WHAT NEEDS TO BE DONE: Retype exactly the lines from the one with "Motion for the" down to the final line of the material below, both included, and nothing more.

**** EXERCISE DATA ****

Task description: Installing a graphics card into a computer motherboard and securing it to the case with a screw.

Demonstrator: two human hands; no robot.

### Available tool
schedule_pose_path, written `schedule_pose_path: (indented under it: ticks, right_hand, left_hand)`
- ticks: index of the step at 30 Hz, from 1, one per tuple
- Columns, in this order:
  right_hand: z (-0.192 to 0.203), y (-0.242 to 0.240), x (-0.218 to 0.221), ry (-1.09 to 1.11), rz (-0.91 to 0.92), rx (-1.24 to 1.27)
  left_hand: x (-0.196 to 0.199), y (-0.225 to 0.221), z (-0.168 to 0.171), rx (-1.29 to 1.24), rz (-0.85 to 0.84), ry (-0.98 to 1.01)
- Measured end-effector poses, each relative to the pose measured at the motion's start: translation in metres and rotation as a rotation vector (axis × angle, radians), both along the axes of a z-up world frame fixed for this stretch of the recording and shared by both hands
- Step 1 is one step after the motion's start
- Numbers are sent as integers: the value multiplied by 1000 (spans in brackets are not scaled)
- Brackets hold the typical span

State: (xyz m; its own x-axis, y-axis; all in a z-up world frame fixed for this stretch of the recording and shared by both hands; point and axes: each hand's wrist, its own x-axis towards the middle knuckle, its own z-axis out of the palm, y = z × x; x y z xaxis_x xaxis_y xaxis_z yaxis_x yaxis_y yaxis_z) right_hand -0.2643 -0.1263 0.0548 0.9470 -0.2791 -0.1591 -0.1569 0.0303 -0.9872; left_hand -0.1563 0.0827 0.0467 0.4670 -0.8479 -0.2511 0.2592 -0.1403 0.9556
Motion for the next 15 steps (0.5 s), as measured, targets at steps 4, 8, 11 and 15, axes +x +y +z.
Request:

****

ANSWER SECTION:
Motion for the next 15 steps (0.5 s), as measured, targets at steps 4, 8, 11 and 15, axes +x +y +z.
Request:

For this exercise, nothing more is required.